GitLab and IBM today announced that GitLab’s continuous integration/continuous delivery (CI/CD) platform will become an element of IBM’s Cloud Pak offerings. IBM specifically created Cloud Paks to enable IT teams to build applications that leverage artificial intelligence (AI) capabilities. Cloud Paks are a series of microservices-based frameworks, built using containers, that make it simpler for developers to consume IBM software. As part of this alliance, IBM will be providing support for the GitLab Ultimate for IBM Cloud Paks offering.

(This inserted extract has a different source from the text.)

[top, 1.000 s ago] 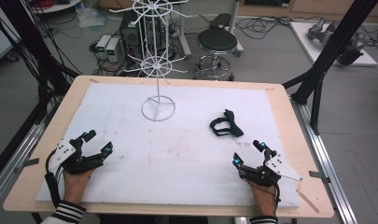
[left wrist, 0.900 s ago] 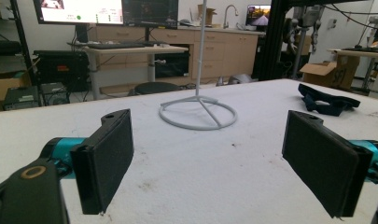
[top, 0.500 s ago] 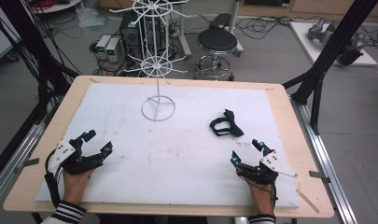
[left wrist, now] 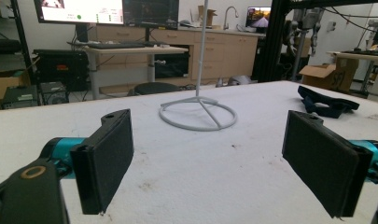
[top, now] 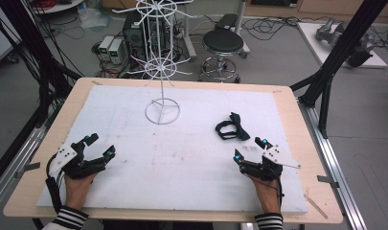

Vick Kelkar, director of alliances for GitLab, says this latest alliance extends GitLab’s existing relationship with IBM into the realm of applications that use AI technologies made available through the IBM Watson portfolio.
Kelkar says that approach will enable IT organizations to deploy an instance of the GitLab CI/CD platform alongside the Red Hat OpenShift application development and deployment platform, which is based on Kubernetes. AI-enabled applications can then be developed and deployed on multiple clouds, as well as in on-premises IT environments running, for example, an IBM Z series mainframe, Kelkar says.
The alliance with GitLab comes as IBM beefs up its application development and deployment prowess. IBM’s November 2020 move to acquire Instana was seen as a way to shore up its application performance management (APM) capabilities. Much of that effort can be traced to the $34 billion IBM spent in 2019 to acquire Red Hat. IBM, of course, has its own application release automation tools, but the alliance with GitLab provides IBM with an integrated DevOps platform that can more flexibly support a wider range of application development and deployment scenarios.
IBM is betting that future applications, to varying degrees, will have embedded AI capabilities. Most of those AI-enabled applications are built in containers. While there are many options for embedding AI technologies in applications, as the Red Hat OpenShift platform gains traction, it’s clear IBM is trying to make it simpler for DevOps teams to embed Watson technologies within their workflows.
In the meantime, CI/CD platform providers are jockeying for position in the race to become the standard on which next-generation applications are built. The biggest challenge, however, may not be the AI technologies themselves as much as melding machine learning operations (MLOps) processes – which data science teams rely on to construct AI models – with the DevOps processes needed to build applications.
At present, most AI models take about six months to create and are updated infrequently. Over time, the rate at which AI models are updated will increase. But at the moment, each time an AI model is updated it must be reintegrated into applications that often are updated multiple times a month.
As AI models start to proliferate across DevOps workflows, a better mechanism for melding these processes will have to be decided.